> Problem statement:
Please reproduce the data below exactly, from the first line to the last.

-- Input data follows --

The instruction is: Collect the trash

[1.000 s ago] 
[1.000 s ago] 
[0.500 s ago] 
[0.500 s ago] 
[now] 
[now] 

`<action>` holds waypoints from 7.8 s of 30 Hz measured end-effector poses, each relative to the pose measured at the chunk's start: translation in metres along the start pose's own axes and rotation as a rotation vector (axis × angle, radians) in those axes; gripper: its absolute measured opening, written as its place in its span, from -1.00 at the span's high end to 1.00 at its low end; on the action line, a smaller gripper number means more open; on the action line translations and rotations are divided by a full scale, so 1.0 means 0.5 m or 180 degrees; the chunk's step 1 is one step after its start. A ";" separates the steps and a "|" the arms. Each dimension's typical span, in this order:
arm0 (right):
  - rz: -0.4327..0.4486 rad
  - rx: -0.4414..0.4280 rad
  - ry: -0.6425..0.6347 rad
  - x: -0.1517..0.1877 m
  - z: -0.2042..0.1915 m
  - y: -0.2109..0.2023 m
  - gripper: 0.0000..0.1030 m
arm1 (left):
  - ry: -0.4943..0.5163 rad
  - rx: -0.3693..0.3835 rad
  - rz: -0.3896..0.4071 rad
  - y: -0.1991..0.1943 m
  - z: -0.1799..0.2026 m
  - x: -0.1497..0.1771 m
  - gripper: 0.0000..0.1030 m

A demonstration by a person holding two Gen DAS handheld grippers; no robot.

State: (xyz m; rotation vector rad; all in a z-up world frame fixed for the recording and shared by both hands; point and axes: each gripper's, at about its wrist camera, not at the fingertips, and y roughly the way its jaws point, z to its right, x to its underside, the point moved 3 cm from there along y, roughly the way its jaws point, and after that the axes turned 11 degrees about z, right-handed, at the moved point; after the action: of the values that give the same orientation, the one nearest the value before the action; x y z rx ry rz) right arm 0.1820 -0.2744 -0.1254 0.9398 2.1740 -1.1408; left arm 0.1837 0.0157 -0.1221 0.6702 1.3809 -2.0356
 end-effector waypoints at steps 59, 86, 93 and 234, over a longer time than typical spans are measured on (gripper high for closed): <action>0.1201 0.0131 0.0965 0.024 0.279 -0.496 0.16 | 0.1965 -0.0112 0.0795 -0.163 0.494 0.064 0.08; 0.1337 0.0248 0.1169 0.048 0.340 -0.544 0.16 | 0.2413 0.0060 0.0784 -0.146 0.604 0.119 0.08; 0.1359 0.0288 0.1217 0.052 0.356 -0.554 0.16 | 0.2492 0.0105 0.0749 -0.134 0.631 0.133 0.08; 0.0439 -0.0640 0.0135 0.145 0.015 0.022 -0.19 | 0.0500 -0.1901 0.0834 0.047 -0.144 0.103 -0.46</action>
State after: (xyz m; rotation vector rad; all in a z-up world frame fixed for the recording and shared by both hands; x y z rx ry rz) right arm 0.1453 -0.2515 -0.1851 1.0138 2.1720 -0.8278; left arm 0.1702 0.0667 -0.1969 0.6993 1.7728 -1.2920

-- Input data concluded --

> Output of the exercise:
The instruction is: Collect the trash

[1.000 s ago] 
[1.000 s ago] 
[0.500 s ago] 
[0.500 s ago] 
[now] 
[now] 

`<action>` holds waypoints from 7.8 s of 30 Hz measured end-effector poses, each relative to the pose measured at the chunk's start: translation in metres along the start pose's own axes and rotation as a rotation vector (axis × angle, radians) in those axes; gripper: its absolute measured opening, written as its place in its span, from -1.00 at the span's high end to 1.00 at its low end; on the action line, a smaller gripper number means more open; on the action line translations and rotations are divided by a full scale, so 1.0 means 0.5 m or 180 degrees; the chunk's step 1 is one step after its start. A ";" separates the steps and a "|" the arms. Each dimension's typical span, in this order:
arm0 (right):
  - rz: -0.4327..0.4486 rad
  - rx: -0.4414..0.4280 rad
  - ry: -0.6425..0.6347 rad
  - x: -0.1517..0.1877 m
  - z: -0.2042..0.1915 m
  - y: -0.2109..0.2023 m
  - gripper: 0.0000..0.1030 m
arm1 (left):
  - ry: -0.4943..0.5163 rad
  - rx: -0.3693..0.3835 rad
  - rz: -0.3896..0.4071 rad
  - y: -0.1991..0.1943 m
  - z: -0.1799..0.2026 m
  - x: -0.1497..0.1771 m
  - gripper: 0.0000..0.1030 m

A demonstration by a person holding two Gen DAS handheld grippers; no robot.

State: (xyz m; rotation vector rad; all in a z-up world frame fixed for the recording and shared by both hands; point and axes: each gripper's, at about its wrist camera, not at the fingertips, and y roughly the way its jaws point, z to its right, x to its underside, the point moved 3 cm from there along y, roughly the way its jaws point, and after that the axes turned 11 degrees about z, right-handed, at the moved point; after the action: of the values that give the same orientation, the one nearest the value before the action; x y z rx ry rz) right arm 0.1820 -0.2744 -0.1254 0.9398 2.1740 -1.1408; left arm 0.1837 0.0157 -0.1221 0.6702 1.3809 -2.0356
 end-effector waypoints at steps 59, 86, 93 and 234, over a longer time than typical spans are measured on (gripper high for closed): <action>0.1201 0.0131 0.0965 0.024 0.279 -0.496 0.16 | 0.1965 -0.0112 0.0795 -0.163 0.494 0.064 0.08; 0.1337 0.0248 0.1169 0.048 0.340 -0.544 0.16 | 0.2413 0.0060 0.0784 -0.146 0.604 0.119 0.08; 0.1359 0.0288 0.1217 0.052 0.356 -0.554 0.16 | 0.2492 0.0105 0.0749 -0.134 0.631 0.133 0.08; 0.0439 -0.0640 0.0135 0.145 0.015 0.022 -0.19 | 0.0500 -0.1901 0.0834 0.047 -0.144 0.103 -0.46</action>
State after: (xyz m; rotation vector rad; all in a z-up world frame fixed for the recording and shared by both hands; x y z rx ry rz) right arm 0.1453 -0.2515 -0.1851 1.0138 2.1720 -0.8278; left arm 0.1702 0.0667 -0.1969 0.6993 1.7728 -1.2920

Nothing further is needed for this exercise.